MATERIAL PROVIDED -

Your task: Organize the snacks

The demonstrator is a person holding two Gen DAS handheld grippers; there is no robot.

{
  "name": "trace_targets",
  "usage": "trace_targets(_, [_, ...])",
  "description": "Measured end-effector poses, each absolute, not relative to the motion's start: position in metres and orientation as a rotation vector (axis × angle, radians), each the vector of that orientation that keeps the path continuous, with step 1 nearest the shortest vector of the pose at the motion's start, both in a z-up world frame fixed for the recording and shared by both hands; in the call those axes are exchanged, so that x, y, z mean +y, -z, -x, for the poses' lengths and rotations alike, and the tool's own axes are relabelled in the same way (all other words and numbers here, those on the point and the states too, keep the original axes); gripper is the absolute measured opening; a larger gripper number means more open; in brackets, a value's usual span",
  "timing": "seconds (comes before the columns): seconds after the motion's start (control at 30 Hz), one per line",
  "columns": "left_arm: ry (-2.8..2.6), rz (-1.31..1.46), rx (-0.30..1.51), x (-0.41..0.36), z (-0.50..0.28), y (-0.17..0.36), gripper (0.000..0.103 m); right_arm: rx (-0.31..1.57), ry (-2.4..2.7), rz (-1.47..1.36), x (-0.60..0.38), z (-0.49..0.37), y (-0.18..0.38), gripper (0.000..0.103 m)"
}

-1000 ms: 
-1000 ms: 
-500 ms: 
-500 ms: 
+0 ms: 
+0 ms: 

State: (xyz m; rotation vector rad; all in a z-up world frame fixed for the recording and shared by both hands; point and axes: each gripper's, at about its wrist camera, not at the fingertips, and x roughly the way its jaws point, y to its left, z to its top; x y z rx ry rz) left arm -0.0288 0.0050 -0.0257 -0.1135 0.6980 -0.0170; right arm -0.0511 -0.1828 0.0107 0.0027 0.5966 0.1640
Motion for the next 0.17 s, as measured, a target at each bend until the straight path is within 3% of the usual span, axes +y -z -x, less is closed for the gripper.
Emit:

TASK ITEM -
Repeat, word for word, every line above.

ANSWER SECTION -
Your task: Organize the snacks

The demonstrator is a person holding two Gen DAS handheld grippers; there is no robot.

{
  "name": "trace_targets",
  "usage": "trace_targets(_, [_, ...])",
  "description": "Measured end-effector poses, each absolute, not relative to the motion's start: position in metres and orientation as a rotation vector (axis × angle, radians), each the vector of that orientation that keeps the path continuous, with step 1 nearest the shortest vector of the pose at the motion's start, both in a z-up world frame fixed for the recording and shared by both hands; in the call those axes are exchanged, so that x, y, z mean +y, -z, -x, for the poses' lengths and rotations alike, and the tool's own axes are relabelled in the same way (all other words and numbers here, those on the point and the states too, keep the original axes); gripper is the absolute measured opening; a larger gripper number means more open; in brackets, a value's usual span",
  "timing": "seconds (comes before the columns): seconds after the motion's start (control at 30 Hz), one per line",
  "columns": "left_arm: ry (-2.8..2.6), rz (-1.31..1.46), rx (-0.30..1.51), x (-0.41..0.36), z (-0.50..0.28), y (-0.17..0.36), gripper (0.000..0.103 m); right_arm: rx (-0.31..1.57), ry (-2.4..2.7), rz (-1.47..1.36), x (-0.60..0.38), z (-0.49..0.37), y (-0.18..0.38), gripper (0.000..0.103 m)"
}

-1000 ms: 
-1000 ms: 
-500 ms: 
-500 ms: 
+0 ms: 
+0 ms: 

State: (xyz m; rotation vector rad; all in a z-up world frame fixed for the recording and shared by both hands; point and axes: each gripper's, at about its wrist camera, not at the fingertips, and x roughly the way its jaws point, y to its left, z to its top; x y z rx ry rz) left arm -0.0288 0.0050 -0.0257 -0.1135 0.6980 -0.0170; right arm -0.0511 -0.1828 0.0107 0.0027 0.5966 0.1640
Motion for the next 0.17 s, as measured, a target at each bend until the straight path is within 3% of the usual span, axes +y -z -x, less is closed for the gripper.
Emit:

What appears above is the complete answer.